Happy Birthday, Alfred Hitchcock! The director, who died in 1980, was born 119 years ago today. Here are a few words from the auteur himself to mark the occasion.
1. ON EGGS
"I’m frightened of eggs, worse than frightened; they revolt me. That round white thing without any holes, and when you break it, inside there’s that yellow thing, round, without any holes… Brrr! Have you ever seen anything more revolting than an egg yolk breaking and spilling its yellow liquid? Blood is jolly, red. But egg yolk is yellow, revolting. I’ve never tasted it."
—From a 1963 interview, via Alfred Hitchcock: Interviews.
2. ON VIOLENCE IN MOVIES
"Violence on the screen increases violence in people only if those people already have sick minds. I once read somewhere that a man admitted killing three women and he said he had killed the third woman after having seen Psycho. Well, I wanted to ask him what movie he had seen before he killed the second woman. And then we'd ban that movie, don't you see? And then if we found out that he'd had a glass of milk before he killed the first woman, why then we'd have to outlaw milk, too, wouldn't we? At a screening of Psycho a young boy came up to me—he was about 9 or 10—and he said to me, 'What did you use for blood—chicken blood?' And I said, 'No, I used chocolate sauce.' ... The point is that he said what did you use. He knew it was a movie, that it was pretend."
—From a 1969 interview with The New York Times.
3. ON HIS WIFE
"Had the beautiful Ms. Reville not accepted a lifetime contract without options as Mrs. Alfred Hitchcock some 53 years ago, Mr. Alfred Hitchcock might be in this room tonight, not at this table but as one of the slower waiters on the floor. I share my award, as I have my life, with her."

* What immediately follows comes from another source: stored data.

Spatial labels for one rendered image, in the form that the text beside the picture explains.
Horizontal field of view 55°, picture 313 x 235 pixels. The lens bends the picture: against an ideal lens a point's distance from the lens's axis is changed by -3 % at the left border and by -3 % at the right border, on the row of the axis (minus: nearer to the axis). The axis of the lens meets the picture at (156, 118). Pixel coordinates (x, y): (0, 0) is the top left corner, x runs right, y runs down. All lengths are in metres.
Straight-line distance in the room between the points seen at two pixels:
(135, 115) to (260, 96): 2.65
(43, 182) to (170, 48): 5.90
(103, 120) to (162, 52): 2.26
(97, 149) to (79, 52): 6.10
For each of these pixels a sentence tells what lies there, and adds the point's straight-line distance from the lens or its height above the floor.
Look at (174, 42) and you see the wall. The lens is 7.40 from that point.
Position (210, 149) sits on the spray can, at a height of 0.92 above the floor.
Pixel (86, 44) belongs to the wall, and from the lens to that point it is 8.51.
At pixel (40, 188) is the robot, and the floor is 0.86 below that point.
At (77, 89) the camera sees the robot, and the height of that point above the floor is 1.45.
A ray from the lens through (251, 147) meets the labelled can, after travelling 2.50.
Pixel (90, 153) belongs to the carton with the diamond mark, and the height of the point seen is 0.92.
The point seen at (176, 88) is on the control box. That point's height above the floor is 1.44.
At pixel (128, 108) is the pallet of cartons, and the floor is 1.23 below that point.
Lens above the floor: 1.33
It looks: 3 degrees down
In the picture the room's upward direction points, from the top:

From his speech accepting the AFI Lifetime Achievement Award in 1979.
4. ON PSYCHO
"I once made a movie, rather tongue-in-cheek, called Psycho. The content was, I felt, rather amusing and it was a big joke. I was horrified to find some people took it seriously. It was intended to make people scream and yell and so forth—but no more than screaming and yelling on a switchback railway (rollercoaster). I'm possibly in some respects the man who says in constructing it, 'how steep can we make the first dip?' If you make the dip too deep, the screams will continue as the car goes over the edge and destroys everyone. Therefore you mustn't go too far because you do want them to get off the switchback railway, giggling with pleasure."
—From a 1964 interview with the English TV show Monitor, via Daily Mail
5. ON PUNS
"Puns are the highest form of literature."
—From a 1972 television interview with Dick Cavett
6. ON THE DIFFERENCE BETWEEN MYSTERY AND SUSPENSE
"The two things are absolutely miles apart. A mystery is an intellectual process, like in a whodunit. But suspense is essentially an emotional process. Therefore, you can only get the suspense element going by giving the audience information. And I daresay you've seen many films which have mysterious goings on, you don't know why the man is doing that, and you're about a third of the way through the film before you realize what it's all about. And to me, that's complete wasted footage, because there's no emotion to it."
—From a 1970 AFI Seminar
7. ON BEING HAPPY
"My wife is an excellent cook, and I could die eating. The things that make me happiest in the world are eating, drinking, and sleeping. I sleep like a newborn babe. I drink like a fish, have you seen what a red face I have? And I eat like a pig. Even if it does make me look more and more like a porker myself."
—From a 1963 interview with Oriana Fallaci, via Alfred Hitchcock: Interviews
8. ON WHY PEOPLE KILL
"Years ago, it was economic, really. Especially in England. First of all, divorce was very hard to get, and it cost a lot of money. ... They do it in desperation. Absolute desperation. They have nowhere to go, there were no motels in those days, and they’d have to go behind the bushes in the park. And in desperation they would murder. ... are psychotics, you see. They’re absolutely psychotic. They’re very often impotent. As I showed in Frenzy. The man was completely impotent until he murdered and that’s how he got his kicks. But today of course, with the Age of the Revolver, as one might call it, I think there is more use of guns in the home than there is in the streets. You know? And men lose their heads?"
—From an interview with Andy Warhol in the September 1974 issue of Interview, via Filmmaker IQ
9. ON YOUTH
"I am pro-young. I wrote my first script at the age of 22 and directed my first film at 25. So I'm for the young. And when people today say I'm 70, I say that's a confounded lie. I'm twice 35, that's all. Twice 35."
—From a 1969 interview with The New York Times
10. ON DRAMA
"What is drama, after all, but life with the dull bits cut out."